-------- Entries shown
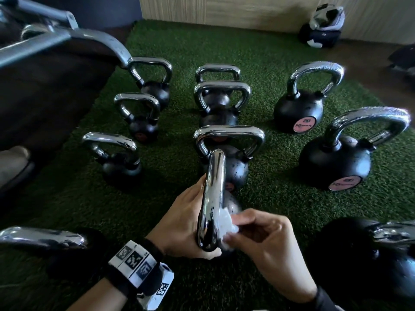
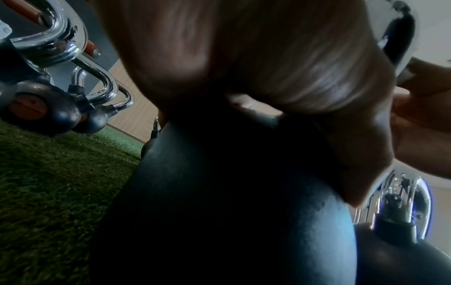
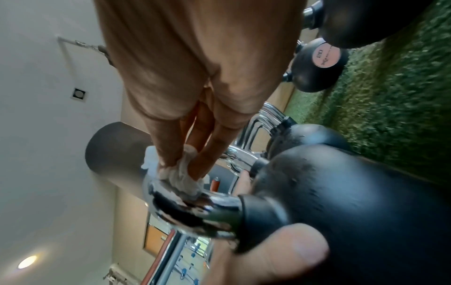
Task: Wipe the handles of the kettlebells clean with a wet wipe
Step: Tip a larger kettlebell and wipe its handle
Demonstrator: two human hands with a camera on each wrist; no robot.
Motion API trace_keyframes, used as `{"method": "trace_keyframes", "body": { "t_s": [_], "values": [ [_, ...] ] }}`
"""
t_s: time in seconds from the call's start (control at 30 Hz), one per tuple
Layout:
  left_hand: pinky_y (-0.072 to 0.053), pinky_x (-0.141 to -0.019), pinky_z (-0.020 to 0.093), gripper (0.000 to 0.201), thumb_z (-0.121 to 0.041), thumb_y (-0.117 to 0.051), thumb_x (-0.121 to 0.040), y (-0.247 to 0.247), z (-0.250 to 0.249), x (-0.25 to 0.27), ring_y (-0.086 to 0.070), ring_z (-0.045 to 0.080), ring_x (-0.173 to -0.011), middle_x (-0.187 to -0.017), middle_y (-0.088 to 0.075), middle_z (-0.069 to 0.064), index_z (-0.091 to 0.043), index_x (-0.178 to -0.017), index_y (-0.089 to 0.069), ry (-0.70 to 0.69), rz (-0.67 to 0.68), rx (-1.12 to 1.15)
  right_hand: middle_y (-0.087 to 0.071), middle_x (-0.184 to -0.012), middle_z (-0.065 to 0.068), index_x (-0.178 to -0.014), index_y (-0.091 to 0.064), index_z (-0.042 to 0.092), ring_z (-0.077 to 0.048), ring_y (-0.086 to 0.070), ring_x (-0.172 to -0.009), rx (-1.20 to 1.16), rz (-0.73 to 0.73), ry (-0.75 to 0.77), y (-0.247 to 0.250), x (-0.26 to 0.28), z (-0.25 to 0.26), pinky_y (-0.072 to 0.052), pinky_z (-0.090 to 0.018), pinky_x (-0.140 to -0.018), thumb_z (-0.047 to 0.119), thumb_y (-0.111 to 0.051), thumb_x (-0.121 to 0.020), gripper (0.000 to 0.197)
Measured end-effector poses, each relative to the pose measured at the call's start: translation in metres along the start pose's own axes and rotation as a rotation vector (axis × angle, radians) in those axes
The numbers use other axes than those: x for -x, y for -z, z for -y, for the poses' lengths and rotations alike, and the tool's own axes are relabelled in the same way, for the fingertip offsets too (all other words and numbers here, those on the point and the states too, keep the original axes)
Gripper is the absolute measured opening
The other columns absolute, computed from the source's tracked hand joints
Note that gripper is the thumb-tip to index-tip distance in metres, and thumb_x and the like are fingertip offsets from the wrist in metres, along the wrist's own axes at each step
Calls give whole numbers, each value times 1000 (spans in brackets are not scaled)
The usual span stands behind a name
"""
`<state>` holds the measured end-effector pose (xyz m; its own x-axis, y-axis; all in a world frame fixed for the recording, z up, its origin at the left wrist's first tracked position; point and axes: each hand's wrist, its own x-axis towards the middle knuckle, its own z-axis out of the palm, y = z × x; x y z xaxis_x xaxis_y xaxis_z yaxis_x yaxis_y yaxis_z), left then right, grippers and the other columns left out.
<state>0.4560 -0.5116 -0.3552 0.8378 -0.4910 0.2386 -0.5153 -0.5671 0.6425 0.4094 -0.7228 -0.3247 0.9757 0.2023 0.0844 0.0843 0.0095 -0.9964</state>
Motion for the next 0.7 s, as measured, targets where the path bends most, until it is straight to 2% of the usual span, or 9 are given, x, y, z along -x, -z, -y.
{"method": "trace_keyframes", "body": {
  "t_s": [0.07,0.17,0.27,0.4,0.47,0.53,0.57,0.63,0.7],
  "values": [
    [-21,-118,11,123,-63,-82,-53,-1,0,1,-33,7,-142,-152,-32,-7,-6,-151,-38,10,-2,35,-80,-85,-11,-86,-82,13,-30,-77,-77,82,53,-47,1,6,-11,-63,-44,-76,16,-97,-67,25],
    [-27,-122,24,127,-66,-79,-52,-4,4,1,-33,19,-148,-157,-31,-4,-4,-154,-35,20,1,49,-79,-86,-2,-79,-83,22,-15,-76,-80,188,44,-34,2,8,-19,-58,-27,-75,17,-98,-63,22],
    [-27,-122,24,131,-64,-87,-50,-5,9,2,-33,18,-149,-160,-32,0,-10,-156,-32,55,50,3,-79,-92,7,-85,-85,25,-12,-76,-88,223,52,10,1,8,-20,-58,-22,-81,15,-94,-71,19],
    [-15,-116,4,133,-64,-90,-45,1,8,5,-24,-2,-141,-140,-17,-36,-38,-152,-15,90,77,29,-76,-95,11,-89,-84,29,-7,-73,-91,359,127,79,0,5,-23,-52,-13,-80,19,-87,-80,14],
    [-18,-120,10,149,-58,-98,-44,9,13,3,-21,-5,-145,-150,-15,-33,-29,-158,-7,127,168,34,-76,-97,12,-93,-83,26,-5,-73,-91,444,158,126,3,-1,-21,-56,-19,-79,18,-86,-83,13],
    [-24,-125,26,153,-62,-98,-43,17,17,0,-23,3,-151,-163,-21,-10,-15,-162,-14,117,228,9,-77,-101,13,-101,-83,23,-5,-73,-93,479,133,172,9,-13,-19,-59,-26,-81,14,-84,-85,19],
    [-24,-126,31,147,-65,-96,-44,18,18,-3,-22,7,-152,-164,-22,-4,-16,-161,-21,92,253,-11,-77,-103,13,-105,-82,23,-5,-73,-94,466,122,179,13,-21,-18,-59,-25,-83,12,-84,-84,23],
    [-19,-127,29,130,-73,-88,-47,17,19,-6,-18,10,-152,-163,-21,-4,-30,-157,-33,34,309,-117,-77,-100,14,-106,-81,27,-3,-72,-92,470,183,158,15,-39,-15,-56,-20,-81,11,-83,-85,27],
    [-15,-125,17,128,-71,-90,-46,15,18,-7,-13,0,-149,-161,-17,-15,-37,-154,-33,27,309,-140,-73,-89,16,-96,-80,27,3,-67,-82,542,331,165,11,-51,-13,-48,-13,-74,10,-80,-86,20]
  ]
}}
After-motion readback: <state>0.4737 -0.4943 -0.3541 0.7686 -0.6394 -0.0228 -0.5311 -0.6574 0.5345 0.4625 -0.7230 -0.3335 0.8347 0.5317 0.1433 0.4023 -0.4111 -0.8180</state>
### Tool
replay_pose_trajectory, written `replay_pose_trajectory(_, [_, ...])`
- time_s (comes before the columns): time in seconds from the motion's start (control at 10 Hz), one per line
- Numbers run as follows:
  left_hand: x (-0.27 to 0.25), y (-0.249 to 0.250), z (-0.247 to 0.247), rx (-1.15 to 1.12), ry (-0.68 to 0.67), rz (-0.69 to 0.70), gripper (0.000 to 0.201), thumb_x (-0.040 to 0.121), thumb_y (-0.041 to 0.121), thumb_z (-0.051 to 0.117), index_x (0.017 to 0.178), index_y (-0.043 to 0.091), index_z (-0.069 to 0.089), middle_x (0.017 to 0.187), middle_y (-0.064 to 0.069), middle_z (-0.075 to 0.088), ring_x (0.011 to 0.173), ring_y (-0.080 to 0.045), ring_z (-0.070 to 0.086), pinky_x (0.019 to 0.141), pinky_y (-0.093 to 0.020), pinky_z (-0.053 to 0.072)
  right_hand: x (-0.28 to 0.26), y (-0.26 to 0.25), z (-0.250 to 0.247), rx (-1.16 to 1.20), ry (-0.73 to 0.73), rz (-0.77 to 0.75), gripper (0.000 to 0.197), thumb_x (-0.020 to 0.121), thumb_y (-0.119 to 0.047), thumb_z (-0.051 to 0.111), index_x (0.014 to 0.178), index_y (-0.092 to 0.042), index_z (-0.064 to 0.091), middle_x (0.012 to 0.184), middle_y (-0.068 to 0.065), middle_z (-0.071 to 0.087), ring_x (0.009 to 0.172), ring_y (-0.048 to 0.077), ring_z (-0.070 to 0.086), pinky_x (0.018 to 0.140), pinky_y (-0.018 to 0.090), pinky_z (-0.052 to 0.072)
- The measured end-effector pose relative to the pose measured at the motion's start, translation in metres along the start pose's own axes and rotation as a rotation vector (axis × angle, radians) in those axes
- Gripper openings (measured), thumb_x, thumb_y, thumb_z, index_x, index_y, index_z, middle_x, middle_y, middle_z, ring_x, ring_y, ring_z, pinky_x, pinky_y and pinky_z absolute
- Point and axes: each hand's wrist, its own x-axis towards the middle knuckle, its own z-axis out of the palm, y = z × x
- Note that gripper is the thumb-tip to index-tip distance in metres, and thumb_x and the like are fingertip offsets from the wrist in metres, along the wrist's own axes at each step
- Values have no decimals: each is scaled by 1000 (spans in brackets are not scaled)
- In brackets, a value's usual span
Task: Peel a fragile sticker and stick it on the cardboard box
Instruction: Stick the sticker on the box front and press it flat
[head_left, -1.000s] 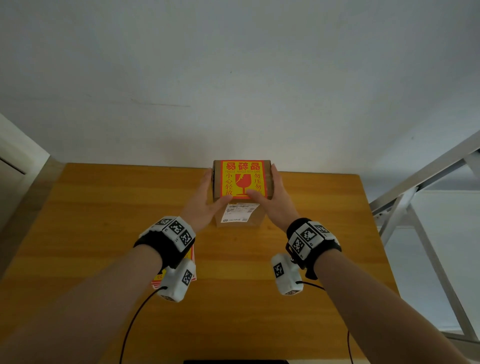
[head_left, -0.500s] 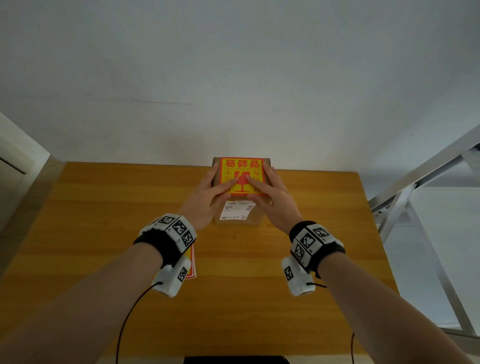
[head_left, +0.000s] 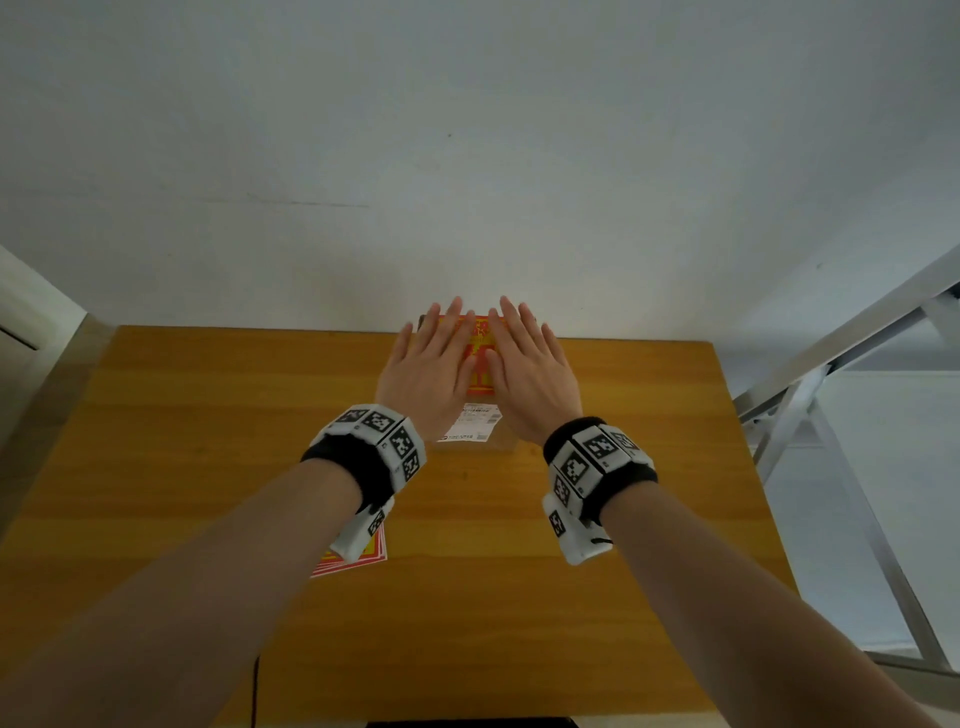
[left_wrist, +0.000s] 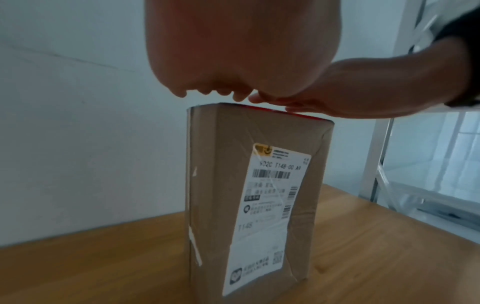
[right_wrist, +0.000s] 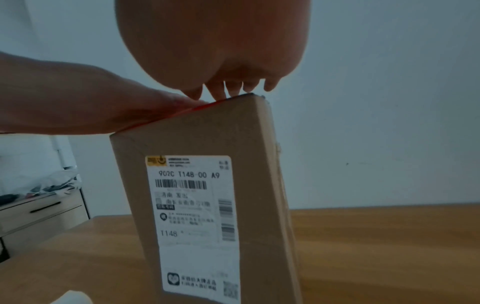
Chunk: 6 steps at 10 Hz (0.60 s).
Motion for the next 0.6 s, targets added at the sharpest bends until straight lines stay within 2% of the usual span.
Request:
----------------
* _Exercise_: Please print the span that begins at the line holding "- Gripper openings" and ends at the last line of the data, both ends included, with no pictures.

* _Exercise result_:
- Gripper openings (measured), thumb_x, thumb_y, thumb_z, index_x, index_y, index_z, middle_x, middle_y, middle_z, ring_x, ring_y, ring_z, pinky_x, pinky_y and pinky_z absolute
- Point and axes: each hand's wrist, its own x-axis towards the middle knuckle, its own z-axis out of the palm, y = z × x
- Note that gripper is the thumb-tip to index-tip distance in metres, and thumb_x and the like are fingertip offsets from the wrist in metres, along the wrist's own axes at each step
- Values have no decimals: each is scaled by 1000 (spans in brackets are not scaled)
- In brackets, a value's usual span
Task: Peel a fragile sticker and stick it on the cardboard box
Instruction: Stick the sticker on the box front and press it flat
[head_left, -1.000s] 
[head_left, -0.500s] 
[head_left, +0.000s] 
[left_wrist, +0.000s] 
[right_wrist, +0.000s] 
Chunk: 6 steps at 10 Hz (0.60 s).
Motion for the next 0.6 s, targets added at the sharpest bends until straight lines stay within 2% of the usual span.
Request:

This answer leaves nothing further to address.